Leave out every picture and set down, exactly, the lines below from the one holding "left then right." up to and including the one holding "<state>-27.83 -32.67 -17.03".

-------------------------

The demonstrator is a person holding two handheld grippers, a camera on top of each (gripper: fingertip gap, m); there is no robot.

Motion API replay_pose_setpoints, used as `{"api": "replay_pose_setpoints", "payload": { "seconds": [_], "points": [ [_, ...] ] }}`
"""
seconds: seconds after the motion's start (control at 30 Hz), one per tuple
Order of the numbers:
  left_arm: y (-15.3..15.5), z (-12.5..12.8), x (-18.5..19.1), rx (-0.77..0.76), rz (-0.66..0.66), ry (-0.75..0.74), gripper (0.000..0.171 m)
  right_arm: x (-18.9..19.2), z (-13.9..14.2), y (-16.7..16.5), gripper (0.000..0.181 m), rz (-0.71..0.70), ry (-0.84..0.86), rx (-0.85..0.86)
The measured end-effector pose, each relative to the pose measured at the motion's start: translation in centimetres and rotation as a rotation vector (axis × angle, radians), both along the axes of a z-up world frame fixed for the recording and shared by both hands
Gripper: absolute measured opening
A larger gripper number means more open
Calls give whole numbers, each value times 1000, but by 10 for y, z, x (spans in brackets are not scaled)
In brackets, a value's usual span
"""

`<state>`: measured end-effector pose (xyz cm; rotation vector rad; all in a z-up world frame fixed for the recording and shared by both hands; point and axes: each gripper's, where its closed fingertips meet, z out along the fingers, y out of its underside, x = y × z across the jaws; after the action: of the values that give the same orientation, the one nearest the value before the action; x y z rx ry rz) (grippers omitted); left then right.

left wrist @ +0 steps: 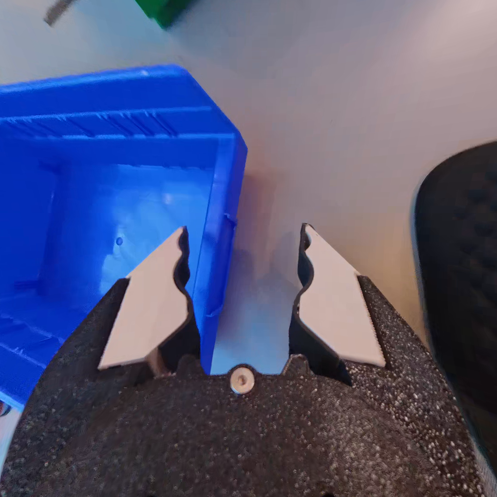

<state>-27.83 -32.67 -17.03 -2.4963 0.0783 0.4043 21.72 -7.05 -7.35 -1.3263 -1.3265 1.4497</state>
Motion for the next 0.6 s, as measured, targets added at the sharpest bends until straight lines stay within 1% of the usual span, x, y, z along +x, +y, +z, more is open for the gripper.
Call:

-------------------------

* Solution to the exercise *
`<state>`: measured end-effector pose (xyz cm; rotation vector rad; all in a z-up world frame fixed for the recording and shared by both hands; point and axes: each gripper's, where its closed fingertips meet, z out along the fingers, y out of its underside, x = y × z across the jaws; after the action: of the values that give the same orientation, the one nearest the value before the action; x y z rx ry rz) (grippers omitted); left then right.

left wrist @ +0 steps: 

<state>-27.83 -32.67 -17.03 -2.4963 0.0783 0.4043 21.72 -7.05 -7.35 -1.3263 -1.3265 1.4497</state>

The exercise has no further content.